_Required action_
Your output should be the exact lines from the start of the data through the line containing "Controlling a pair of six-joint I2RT", with no pictures.

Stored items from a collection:
☆ ☆ ☆

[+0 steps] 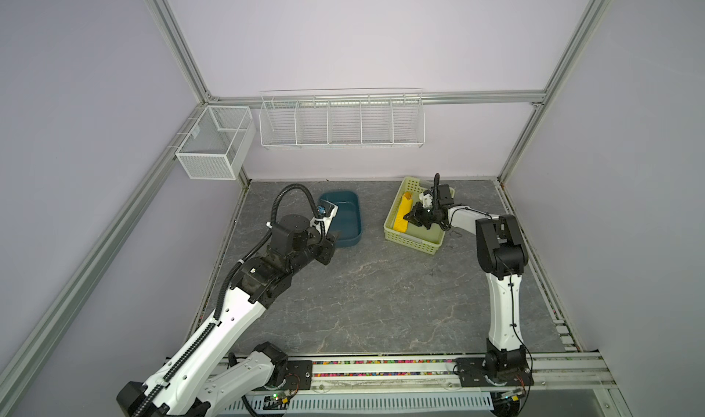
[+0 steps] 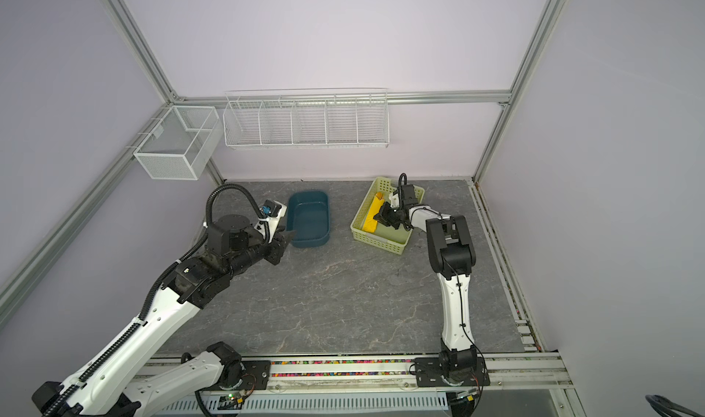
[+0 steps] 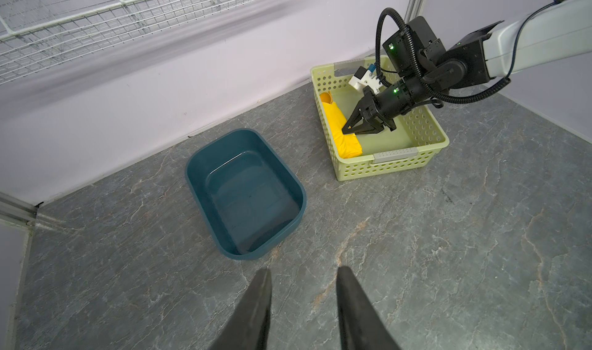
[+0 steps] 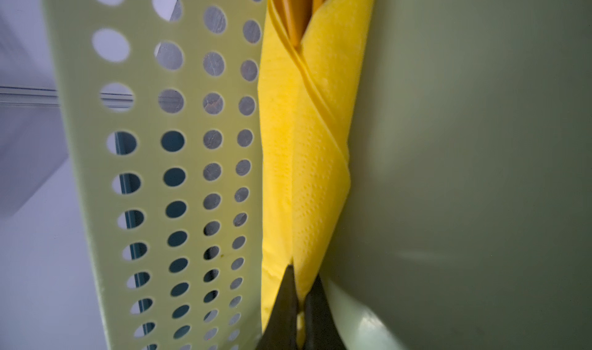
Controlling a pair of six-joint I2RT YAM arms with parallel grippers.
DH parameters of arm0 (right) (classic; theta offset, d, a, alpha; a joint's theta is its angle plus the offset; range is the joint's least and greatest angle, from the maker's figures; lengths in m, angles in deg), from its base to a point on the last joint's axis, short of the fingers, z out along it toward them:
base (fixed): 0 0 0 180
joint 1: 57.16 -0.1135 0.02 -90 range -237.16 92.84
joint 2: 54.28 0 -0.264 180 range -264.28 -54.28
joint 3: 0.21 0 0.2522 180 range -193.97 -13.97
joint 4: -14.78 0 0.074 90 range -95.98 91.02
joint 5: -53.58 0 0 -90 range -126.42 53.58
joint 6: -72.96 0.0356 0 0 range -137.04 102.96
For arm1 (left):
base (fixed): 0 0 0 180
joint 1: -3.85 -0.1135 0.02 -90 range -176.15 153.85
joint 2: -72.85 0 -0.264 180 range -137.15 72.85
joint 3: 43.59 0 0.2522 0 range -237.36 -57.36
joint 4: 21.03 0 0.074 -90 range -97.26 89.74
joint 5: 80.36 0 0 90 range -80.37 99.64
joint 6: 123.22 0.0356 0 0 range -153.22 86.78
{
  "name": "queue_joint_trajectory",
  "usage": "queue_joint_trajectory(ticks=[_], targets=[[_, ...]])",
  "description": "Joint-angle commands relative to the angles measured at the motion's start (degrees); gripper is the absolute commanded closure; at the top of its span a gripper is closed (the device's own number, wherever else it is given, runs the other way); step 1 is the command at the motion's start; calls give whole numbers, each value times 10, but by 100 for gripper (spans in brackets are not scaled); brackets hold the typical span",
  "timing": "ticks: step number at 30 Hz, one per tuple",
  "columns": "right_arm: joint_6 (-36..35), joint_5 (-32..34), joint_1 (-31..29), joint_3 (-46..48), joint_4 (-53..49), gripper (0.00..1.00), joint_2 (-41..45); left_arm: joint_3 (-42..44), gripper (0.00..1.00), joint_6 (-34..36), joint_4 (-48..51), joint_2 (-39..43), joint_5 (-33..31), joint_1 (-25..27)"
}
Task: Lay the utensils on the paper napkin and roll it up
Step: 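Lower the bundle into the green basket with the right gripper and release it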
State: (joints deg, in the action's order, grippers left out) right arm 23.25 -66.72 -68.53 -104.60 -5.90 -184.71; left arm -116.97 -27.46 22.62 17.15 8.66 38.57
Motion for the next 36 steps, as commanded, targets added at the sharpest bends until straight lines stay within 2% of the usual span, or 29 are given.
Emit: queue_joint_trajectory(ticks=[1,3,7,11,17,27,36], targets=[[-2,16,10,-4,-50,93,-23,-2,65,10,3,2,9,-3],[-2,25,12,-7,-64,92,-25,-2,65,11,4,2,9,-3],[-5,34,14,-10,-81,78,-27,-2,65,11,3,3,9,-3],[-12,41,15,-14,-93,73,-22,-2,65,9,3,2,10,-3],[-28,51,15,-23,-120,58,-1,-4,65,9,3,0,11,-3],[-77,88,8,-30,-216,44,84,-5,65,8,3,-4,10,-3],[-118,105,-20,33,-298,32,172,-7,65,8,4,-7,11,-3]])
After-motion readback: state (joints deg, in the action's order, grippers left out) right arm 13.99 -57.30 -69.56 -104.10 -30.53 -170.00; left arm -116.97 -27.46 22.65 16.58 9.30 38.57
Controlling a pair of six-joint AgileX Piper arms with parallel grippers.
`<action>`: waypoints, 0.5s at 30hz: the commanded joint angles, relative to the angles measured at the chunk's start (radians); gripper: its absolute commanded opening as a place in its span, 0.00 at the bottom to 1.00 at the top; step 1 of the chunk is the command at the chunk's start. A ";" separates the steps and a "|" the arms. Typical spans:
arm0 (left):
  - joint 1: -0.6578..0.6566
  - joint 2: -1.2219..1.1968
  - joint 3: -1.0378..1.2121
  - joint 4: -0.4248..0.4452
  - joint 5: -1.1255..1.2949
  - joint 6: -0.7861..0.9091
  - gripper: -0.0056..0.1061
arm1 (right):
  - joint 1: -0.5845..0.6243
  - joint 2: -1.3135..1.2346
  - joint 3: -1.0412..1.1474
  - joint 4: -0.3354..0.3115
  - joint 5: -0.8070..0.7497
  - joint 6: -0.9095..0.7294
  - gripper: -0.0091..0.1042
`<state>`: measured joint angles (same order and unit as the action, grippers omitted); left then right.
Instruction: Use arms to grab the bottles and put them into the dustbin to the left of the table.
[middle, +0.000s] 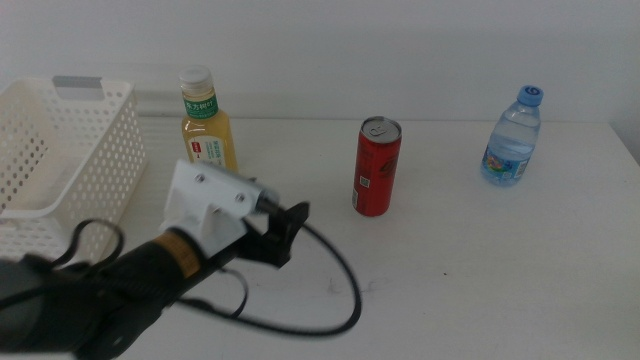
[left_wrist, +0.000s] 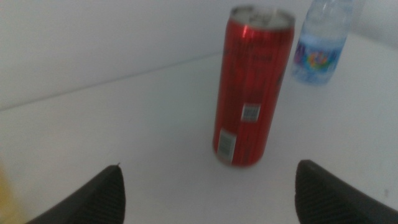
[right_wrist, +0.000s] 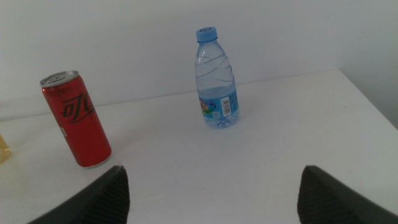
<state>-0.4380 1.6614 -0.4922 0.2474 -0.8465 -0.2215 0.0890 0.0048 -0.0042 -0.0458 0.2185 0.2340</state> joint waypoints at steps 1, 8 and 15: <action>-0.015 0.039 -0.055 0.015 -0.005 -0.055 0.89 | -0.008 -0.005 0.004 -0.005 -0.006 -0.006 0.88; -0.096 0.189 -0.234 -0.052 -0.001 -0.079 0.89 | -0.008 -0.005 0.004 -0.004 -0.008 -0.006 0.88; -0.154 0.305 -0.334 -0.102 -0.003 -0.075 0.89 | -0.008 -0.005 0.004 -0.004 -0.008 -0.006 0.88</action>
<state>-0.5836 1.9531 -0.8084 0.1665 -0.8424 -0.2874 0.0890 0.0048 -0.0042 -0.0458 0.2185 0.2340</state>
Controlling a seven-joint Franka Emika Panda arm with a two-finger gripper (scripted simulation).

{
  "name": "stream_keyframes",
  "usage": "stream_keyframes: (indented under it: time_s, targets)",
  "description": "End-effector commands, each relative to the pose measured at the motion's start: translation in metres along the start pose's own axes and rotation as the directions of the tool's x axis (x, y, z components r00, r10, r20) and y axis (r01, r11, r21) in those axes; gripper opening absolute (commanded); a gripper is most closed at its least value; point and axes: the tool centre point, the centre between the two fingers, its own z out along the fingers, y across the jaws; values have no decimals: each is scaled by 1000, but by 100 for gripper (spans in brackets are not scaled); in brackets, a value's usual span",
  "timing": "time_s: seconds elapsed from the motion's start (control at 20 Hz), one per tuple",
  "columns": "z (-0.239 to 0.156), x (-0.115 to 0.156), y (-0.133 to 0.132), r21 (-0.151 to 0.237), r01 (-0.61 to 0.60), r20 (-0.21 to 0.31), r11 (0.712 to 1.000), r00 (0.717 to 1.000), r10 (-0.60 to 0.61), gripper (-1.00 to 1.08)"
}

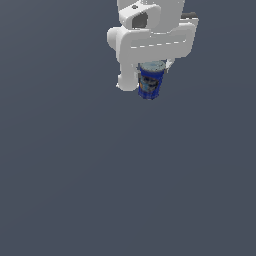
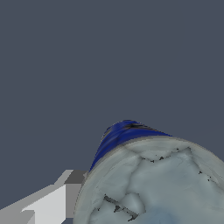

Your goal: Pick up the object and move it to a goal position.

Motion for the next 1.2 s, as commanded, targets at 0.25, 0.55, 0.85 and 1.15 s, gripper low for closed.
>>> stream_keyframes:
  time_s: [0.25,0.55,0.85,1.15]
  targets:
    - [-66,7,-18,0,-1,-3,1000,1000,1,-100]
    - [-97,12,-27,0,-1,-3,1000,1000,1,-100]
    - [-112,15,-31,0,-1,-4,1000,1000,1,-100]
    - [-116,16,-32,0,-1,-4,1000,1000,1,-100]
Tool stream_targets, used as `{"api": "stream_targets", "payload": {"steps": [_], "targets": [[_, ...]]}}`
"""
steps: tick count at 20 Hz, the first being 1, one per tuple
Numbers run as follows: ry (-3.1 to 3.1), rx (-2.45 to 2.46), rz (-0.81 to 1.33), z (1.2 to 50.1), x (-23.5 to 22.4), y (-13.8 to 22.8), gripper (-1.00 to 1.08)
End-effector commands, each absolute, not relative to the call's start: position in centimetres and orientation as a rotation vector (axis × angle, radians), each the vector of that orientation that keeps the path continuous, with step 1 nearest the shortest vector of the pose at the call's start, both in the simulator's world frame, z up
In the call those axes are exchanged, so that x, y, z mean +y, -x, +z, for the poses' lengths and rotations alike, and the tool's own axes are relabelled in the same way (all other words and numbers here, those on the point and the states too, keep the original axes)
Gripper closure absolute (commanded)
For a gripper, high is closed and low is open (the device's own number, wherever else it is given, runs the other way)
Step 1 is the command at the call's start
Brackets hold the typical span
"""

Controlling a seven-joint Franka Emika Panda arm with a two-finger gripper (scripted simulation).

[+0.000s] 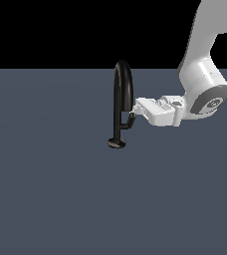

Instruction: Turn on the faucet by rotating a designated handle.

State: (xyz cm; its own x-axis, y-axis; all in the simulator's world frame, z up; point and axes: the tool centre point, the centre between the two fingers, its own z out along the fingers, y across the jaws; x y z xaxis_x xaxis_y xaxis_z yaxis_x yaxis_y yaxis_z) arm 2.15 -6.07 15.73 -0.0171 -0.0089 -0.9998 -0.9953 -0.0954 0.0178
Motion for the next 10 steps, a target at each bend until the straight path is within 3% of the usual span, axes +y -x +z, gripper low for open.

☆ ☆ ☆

_Solution to the problem_
[+0 steps] 
[+0 steps] 
[+0 steps] 
[+0 steps] 
Controlling a pair of six-joint I2RT YAM arms with parallel grippers.

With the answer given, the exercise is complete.